1. These two appeals arise out of the common judgment of the learned Principal City Civil Judge in O.S. No. 1442 of 1951. The plaintiff company sued the State of Madras for recovery of a sum of Rs. 7,121-11-4 together with interest at six per cent per annum on the ground that the sums claimed represented illegal levy of tax claimed by the Government and paid by the assessee. This was resisted by the Government on various grounds which have been referred to in the judgment of the Principal City Civil Judge. The learned City Civil Judge ultimately came to the conclusion on the evidence placed before him that the plantiff was entitled to a refund of Rs. 4,010-3-3 and proportionate costs. He dismissed the claim of the plaintiff for the balance amount with costs. Both the plaintiff company and the State of Madras have preferred the appeals, C.C.C.A. Nos. 31 and 35 of 1954 respectively.
2. So far as C.C.C.A. No. 35 of 1954 is concerned, the learned counsel for the State invites my attention to a decision of a Bench of this Court reported in State of Madras v. Marshall Sons and Co. (1954) 2 M.L.J. 188, which has held that an agricultural tractor not being used to convey anything but being employed only for agricultural operation cannot be said to be a motor vehicle within the meaning of the Madras General Sales Tax Act, Section 3(2)(1), and therefore the said tractor was not a motor vehicle subject to the additional levy of tax. This decision, the learned counsel for the State concedes, applies to his appeal and the appeal is therefore not competent in view of the ruling of the Bench. Therefore that appeal fails and the levy of an additional sales tax on the motor vehicle cannot be sustained. The appeal is, therefore, dismissed but without costs.

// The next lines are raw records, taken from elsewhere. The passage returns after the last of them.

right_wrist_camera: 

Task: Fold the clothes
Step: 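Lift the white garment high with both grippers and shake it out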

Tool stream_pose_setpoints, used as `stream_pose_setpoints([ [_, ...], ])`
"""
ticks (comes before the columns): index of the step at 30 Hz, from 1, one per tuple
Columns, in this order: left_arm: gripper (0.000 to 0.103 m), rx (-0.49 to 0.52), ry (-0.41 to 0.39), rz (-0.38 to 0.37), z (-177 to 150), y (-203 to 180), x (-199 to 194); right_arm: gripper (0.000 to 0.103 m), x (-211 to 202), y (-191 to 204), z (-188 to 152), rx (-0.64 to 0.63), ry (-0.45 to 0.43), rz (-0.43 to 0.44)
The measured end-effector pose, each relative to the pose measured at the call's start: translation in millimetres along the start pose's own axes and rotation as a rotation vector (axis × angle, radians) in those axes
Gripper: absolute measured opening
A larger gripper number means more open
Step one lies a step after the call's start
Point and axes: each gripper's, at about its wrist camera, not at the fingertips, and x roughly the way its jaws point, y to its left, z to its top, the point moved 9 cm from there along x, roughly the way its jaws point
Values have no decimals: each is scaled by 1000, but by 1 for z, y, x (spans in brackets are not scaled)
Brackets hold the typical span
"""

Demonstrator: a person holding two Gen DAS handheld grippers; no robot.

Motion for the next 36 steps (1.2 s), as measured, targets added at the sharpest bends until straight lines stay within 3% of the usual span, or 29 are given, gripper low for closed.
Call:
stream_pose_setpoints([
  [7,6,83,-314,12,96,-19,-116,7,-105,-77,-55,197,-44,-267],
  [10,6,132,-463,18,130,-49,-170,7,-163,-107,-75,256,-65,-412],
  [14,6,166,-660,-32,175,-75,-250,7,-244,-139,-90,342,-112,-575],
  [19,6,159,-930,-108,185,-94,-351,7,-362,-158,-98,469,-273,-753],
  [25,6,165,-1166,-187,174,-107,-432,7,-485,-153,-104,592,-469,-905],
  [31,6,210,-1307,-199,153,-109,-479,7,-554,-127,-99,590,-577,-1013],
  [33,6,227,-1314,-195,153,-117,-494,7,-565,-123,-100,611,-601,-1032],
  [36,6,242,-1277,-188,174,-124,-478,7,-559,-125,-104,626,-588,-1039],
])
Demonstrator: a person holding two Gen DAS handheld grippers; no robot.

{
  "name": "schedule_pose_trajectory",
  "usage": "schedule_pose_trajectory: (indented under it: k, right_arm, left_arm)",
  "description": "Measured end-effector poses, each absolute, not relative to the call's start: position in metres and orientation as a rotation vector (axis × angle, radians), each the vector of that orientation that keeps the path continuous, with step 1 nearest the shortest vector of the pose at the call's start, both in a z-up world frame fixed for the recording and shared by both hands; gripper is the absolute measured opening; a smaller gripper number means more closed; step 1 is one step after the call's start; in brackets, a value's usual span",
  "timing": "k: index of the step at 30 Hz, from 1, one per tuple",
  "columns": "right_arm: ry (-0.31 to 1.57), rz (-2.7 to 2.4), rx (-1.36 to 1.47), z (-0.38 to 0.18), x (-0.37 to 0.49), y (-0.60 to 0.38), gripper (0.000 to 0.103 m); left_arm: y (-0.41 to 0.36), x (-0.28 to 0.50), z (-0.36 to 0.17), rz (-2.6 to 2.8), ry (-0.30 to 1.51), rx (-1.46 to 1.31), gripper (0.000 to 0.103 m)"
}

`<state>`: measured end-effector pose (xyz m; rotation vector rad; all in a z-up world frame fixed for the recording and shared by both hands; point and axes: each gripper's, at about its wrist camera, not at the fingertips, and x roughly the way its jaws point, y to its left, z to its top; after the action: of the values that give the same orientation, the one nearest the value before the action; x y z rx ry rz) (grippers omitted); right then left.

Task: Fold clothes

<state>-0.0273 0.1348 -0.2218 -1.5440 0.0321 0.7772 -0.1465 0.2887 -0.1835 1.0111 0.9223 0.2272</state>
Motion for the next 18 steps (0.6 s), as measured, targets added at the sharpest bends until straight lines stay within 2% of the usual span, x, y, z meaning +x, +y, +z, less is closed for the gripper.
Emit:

3. So far as C.C.C.A. No. 31 of 1954 is concerned, this is covered by a decision reported in William Jacks and Co., Ltd., Madras v. State of Madras  6 S T.C. 301. In that case a Bench of this Court again held that only such articles the use of which cannot be had except with the application of electrical energy could be termed electrical goods or appliances and that the article sold had to be sold as a unit in determining if it comes within the description of the electrical goods and cannot be split up. This Court also observed that for purposes of taxation, the unit of goods sold should not be impaired and if a machine taken as a whole does not fall within the category of 'electrical goods', the component part thereof, which is not sold as an independent item of goods, cannot be treated as such as the goods sold. In my view, this decision covers the appeal and, therefore, the appeal in so far as it relates to the levy of tax on electrical goods will have to fail. But the learned counsel for the State points out that a further item of a refund of tax, namely, a sum of Rs. 546 claimed by the appellant company and levied on a turnover of Rs. 34,947-8-0, is not sustainable in view of the fact that in the plaint itself, it was not stated that the other items related to goods sold outside the State of Madras. The only piece of evidence that seems to have been relied upon by the plaintiff is Exhibit A-15 and in that exhibit also it has not been set out that the turnover in respect of which the refund of tax is claimed took place outside the State. In view of the lack of evidence to prove that the refund claimed relates to goods sold outside the State, it is not possible to entertain the appeal of the company so far as it relates to the refund of Rs. 546. In the result this appeal also has to be dismissed but without costs and it is ordered accordingly.